Simone de Beauvoir, La force des choses (I), Gallimard, pp. 374-375.

Élisabeth Mazeron, 27 déc. 2009
adresse

Aucune illumination pour moi, enchaîné par moi-même, c’est-à-dire par la seule force qui puisse me libérer. Alors comment faire ? Se détruire en laissant une adresse où se retrouver. Quelle adresse ? Qui a mon adresse ? Qui saura tout ce que j’ai su ?

Nicolas Bouvier, Il faudra repartir. Voyages inédits, Payot & Rivages, p. 140.

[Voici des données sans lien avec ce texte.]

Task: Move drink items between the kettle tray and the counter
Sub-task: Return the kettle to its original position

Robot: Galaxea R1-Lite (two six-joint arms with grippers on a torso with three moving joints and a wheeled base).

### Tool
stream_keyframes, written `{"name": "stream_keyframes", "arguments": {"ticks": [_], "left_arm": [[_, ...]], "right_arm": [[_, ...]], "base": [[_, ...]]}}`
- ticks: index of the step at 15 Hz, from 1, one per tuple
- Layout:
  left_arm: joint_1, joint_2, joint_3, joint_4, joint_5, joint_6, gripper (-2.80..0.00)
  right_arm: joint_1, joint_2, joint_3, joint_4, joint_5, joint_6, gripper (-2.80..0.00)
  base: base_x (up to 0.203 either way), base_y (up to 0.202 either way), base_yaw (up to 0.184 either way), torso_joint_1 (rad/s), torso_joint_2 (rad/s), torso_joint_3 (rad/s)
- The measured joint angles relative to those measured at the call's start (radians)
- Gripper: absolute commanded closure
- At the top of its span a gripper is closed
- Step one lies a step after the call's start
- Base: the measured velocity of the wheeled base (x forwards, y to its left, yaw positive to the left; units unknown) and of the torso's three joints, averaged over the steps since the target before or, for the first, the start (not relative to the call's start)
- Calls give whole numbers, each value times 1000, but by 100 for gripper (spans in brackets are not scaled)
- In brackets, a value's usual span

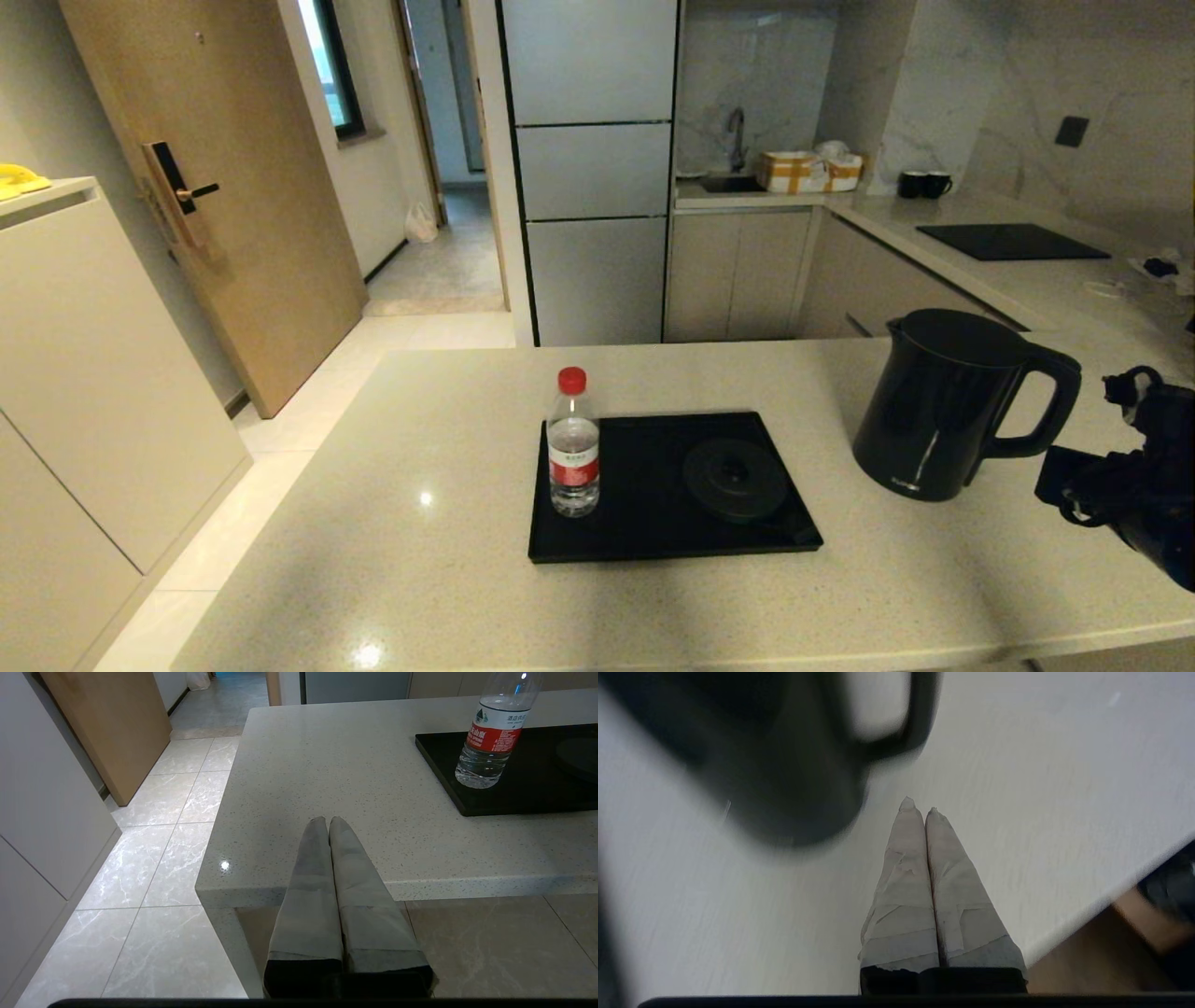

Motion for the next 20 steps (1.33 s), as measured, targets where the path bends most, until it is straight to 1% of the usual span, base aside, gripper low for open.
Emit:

Cécile Carret, 28 juin 2012
preuves

Il se sent prisonnier sur cette terre, il est à l’étroit, la tristesse, la faiblesse, les maladies, les idées délirantes du prisonnier éclatent chez lui, aucune consolation ne peut le consoler, justement parce que ce n’est que consolation, douce consolation qui fait souffrir la tête en face du fait brutal de la captivité. Mais si on lui demande ce qu’il voudrait vraiment, il ne peut pas répondre, car — c’est là l’une de ses plus fortes preuves — il n’a aucune idée de la liberté.

Franz Kafka, « Journaux », Œuvres complètes (3), Gallimard, p. 493.

David Farreny, 9 nov. 2012
impossible

Mes chers, je n’ai pas besoin du veilleur de nuit, n’en suis-je pas un moi-même quant à la somnolence, aux déambulations nocturnes et au tempérament frileux ? Vous chauffez-vous convenablement au soleil ? Cherchez-moi s’il vous plaît pour l’été ou l’automne un endroit où on vit à la mode végétarienne, où on est continuellement bien portant, où même seul on ne se sent pas abandonné, où même une bûche comprend l’italien, etc., bref, un bel endroit impossible. Adieu. On pense beaucoup à vous.

Franz Kafka, « lettre à Elsa et Max Brod (4 février 1913) », Œuvres complètes (3), Gallimard, p. 706.

David Farreny, 1er mai 2014
apparaître

Cela doit apparaître tout autrement aux barbus.

Georg Christoph Lichtenberg, Le miroir de l’âme, Corti, p. 192.